> _Goal of the exercise_
The lines below from the one with "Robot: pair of" up to and including the one with "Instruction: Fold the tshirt" are what you should set down, exactly and without pictures.

(Collected material Opens)

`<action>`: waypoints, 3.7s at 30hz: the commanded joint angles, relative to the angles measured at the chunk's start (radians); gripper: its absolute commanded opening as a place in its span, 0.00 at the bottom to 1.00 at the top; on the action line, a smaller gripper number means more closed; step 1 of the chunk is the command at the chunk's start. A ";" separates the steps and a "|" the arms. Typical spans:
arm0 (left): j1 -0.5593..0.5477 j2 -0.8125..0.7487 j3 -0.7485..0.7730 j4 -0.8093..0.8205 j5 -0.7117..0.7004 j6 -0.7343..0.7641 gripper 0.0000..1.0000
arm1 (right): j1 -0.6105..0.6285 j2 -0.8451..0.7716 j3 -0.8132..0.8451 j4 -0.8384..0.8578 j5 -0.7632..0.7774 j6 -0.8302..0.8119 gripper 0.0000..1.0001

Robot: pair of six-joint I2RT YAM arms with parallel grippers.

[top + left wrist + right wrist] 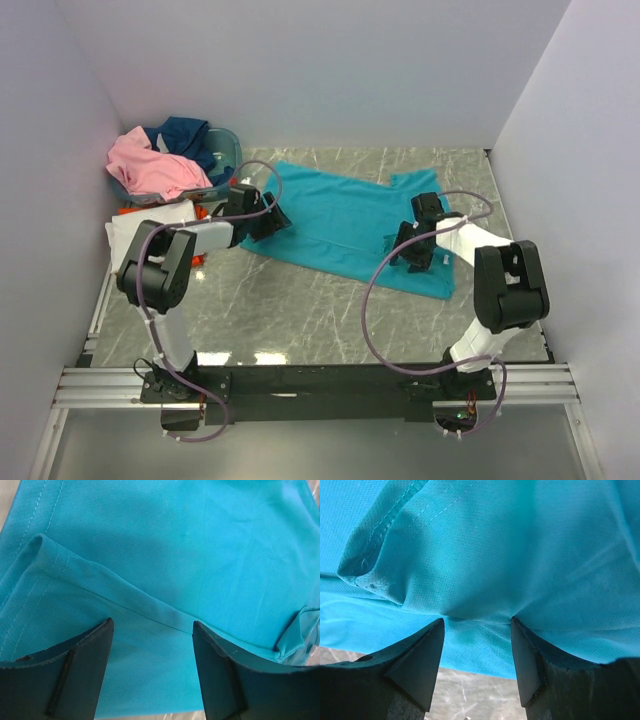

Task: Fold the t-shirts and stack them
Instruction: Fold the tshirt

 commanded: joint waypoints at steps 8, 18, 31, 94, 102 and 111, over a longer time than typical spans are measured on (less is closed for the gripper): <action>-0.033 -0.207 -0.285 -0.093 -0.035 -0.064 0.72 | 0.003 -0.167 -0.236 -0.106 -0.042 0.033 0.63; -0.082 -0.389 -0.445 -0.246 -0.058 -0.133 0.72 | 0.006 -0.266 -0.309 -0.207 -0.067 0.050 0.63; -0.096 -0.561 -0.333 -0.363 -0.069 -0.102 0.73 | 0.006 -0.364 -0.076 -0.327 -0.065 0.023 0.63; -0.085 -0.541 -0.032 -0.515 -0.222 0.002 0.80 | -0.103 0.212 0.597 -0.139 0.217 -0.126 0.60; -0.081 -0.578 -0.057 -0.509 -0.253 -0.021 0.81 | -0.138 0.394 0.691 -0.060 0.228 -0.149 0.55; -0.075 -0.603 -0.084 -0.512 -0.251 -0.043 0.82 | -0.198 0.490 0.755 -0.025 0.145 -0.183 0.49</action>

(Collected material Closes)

> _Solution to the problem_
Robot: pair of six-joint I2RT YAM arms with parallel grippers.

[top + left wrist + right wrist] 

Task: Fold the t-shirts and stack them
Instruction: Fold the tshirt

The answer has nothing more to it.